I had asked my husband's 80-year-old cardiologist about Adriamycin back when I started chemo in Oct.  He told me he used to see many cancer patients coming in with damaged hearts.  However, he made a point that many of these patients had not had proper testing -- prior to using Adriamycin -- which would have showed their hearts were not in the range to use this drug to begin with -- many oncs would only give an EKG rather than an Echo or a MUGA scan (a different technique of measurement) to more clearly define heart health.  Nowadays, with proper testing, he said it is rare to see a heart patient with Adriamycin damage.

Hannariggs

Good morning all,

   I think we all have alot of things in common and besides the obvious, we are all scared.  I am hoping once the treatments start the fear will subside.  I think its the fear of the unknown.
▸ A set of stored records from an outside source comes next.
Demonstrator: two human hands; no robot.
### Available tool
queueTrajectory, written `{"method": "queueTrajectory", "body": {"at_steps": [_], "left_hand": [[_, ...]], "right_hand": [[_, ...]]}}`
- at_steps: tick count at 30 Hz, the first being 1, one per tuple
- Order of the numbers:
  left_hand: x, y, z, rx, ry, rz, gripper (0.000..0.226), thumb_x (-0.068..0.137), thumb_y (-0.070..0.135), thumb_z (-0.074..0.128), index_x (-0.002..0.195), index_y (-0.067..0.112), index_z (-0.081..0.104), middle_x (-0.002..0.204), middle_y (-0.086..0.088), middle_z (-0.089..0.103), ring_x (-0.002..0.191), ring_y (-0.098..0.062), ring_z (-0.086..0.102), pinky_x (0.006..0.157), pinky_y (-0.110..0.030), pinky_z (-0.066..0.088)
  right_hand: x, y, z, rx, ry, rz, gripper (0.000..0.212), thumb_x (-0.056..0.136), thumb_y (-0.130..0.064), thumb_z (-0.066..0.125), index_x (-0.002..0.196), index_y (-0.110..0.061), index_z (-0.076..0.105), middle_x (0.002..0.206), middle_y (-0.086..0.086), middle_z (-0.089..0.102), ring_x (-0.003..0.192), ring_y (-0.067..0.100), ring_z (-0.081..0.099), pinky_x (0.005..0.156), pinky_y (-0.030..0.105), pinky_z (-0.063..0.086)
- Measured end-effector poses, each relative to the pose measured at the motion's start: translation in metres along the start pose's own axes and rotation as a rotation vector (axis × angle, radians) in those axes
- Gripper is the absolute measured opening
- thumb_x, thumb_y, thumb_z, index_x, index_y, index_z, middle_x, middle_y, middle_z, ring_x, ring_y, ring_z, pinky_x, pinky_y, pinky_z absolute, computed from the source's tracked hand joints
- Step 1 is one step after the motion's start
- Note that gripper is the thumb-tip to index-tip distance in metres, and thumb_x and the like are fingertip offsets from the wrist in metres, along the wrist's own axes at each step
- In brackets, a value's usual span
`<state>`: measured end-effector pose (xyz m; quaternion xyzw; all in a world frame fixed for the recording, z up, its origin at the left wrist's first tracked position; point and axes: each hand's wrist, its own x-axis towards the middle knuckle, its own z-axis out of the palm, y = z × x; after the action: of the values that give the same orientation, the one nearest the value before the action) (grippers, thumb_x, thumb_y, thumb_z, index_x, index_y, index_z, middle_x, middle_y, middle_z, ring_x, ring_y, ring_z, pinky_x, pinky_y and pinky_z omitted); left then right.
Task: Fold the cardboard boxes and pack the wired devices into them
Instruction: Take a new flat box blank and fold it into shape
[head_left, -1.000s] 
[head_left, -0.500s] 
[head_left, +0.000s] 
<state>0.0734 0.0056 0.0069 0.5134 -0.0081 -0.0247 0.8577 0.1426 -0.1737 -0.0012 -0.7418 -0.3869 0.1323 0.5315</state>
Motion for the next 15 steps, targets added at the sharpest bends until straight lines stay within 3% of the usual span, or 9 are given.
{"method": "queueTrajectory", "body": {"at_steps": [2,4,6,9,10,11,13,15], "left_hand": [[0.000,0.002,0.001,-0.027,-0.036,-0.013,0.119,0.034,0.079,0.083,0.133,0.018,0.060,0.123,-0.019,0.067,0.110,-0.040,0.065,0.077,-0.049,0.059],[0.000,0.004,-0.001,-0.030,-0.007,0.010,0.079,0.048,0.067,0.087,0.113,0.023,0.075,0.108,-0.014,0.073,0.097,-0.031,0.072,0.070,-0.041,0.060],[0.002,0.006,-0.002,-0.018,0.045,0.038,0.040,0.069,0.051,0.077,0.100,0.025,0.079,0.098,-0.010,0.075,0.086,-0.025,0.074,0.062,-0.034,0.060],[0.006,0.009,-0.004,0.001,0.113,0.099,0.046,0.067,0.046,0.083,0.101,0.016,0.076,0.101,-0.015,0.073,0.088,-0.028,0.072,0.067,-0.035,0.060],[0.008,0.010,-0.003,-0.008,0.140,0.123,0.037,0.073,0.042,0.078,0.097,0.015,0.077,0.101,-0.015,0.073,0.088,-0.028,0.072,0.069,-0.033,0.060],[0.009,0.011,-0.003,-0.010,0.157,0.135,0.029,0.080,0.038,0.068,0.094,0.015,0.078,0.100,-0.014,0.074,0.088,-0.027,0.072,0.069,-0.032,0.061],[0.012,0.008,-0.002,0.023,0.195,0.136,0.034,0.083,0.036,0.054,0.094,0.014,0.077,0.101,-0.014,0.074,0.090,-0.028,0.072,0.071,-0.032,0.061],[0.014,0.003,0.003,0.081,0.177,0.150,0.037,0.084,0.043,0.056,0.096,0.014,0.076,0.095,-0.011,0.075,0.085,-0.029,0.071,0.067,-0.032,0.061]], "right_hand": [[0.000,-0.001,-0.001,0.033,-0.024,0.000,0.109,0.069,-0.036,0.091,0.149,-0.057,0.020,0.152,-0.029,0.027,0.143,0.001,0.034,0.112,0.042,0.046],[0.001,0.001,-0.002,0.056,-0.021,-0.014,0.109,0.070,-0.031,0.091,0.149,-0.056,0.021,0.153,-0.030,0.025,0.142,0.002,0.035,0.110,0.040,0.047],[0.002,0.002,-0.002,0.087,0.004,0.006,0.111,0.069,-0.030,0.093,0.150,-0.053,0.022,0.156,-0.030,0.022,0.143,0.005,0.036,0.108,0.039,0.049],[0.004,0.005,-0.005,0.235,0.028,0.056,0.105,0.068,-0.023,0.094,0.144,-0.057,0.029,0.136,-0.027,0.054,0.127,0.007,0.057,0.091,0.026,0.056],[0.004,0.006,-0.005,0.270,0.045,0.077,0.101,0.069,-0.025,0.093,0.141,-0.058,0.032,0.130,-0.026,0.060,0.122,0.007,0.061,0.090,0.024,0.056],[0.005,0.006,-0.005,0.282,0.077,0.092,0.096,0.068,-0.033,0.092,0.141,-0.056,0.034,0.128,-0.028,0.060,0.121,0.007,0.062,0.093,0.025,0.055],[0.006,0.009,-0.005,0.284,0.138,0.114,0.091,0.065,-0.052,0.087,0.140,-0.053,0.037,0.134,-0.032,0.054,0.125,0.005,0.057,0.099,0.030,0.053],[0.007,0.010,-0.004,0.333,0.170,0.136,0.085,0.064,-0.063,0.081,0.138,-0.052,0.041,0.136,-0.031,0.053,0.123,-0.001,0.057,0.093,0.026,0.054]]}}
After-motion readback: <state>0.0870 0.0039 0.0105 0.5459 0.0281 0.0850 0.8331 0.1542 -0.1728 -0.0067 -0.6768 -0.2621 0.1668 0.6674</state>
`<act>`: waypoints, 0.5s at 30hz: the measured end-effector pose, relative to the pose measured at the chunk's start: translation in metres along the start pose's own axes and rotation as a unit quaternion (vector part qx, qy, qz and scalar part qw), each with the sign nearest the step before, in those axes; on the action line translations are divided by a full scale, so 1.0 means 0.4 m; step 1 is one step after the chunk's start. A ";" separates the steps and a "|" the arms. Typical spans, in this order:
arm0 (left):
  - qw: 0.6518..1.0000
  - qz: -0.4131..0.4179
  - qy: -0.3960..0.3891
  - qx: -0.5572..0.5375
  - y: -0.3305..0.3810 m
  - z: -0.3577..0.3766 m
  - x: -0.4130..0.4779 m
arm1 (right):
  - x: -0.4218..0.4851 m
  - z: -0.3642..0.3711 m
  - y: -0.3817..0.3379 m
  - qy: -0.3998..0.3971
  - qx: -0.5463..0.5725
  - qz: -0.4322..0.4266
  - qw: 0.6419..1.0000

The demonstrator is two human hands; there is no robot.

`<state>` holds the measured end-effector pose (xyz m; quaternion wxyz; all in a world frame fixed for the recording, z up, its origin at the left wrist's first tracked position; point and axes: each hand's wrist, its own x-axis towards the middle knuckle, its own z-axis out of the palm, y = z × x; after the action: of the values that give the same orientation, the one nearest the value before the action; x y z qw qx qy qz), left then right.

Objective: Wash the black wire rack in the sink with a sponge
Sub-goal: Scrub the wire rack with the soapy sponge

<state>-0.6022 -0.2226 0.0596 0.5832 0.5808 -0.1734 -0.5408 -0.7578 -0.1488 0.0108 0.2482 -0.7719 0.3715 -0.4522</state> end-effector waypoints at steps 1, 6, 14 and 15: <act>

I have known several women who have no side effects and others who have a tough time.  But all say its "doable".

I see there are several of us taking the dose dense therapy.  At least with that therapy the bad ones will be done in 8 weeks.  Then the taxol which they say is not near as bad as the AC. The way I look at it is once we have finished the AC we are at the crest of the hill and making our way down the hill.  

Yesterday I had my port placement.  It was easy bunny.  Try not to worry.  Today I am a little sore,  but so tolerable.  I met another bc patient in the hospital yesterday.  She was 15 years younger than I am and was having her port too.  She has small children and was receiving her chemo treatment today.  She didnt want to wait she was ready to "get er done".  Here I am still dragging my feet. I wanted to wait a few days for my port to heal and my body to recover from the anethesia before starting the treatments(more excuses-lol).  No delaying the enevitable now.   grrrrrrrrrrrrrrrrrrrrrrrr

anniej76

Thanks for the advice encyclias! Going in for an MRI of my heart at 2pm today!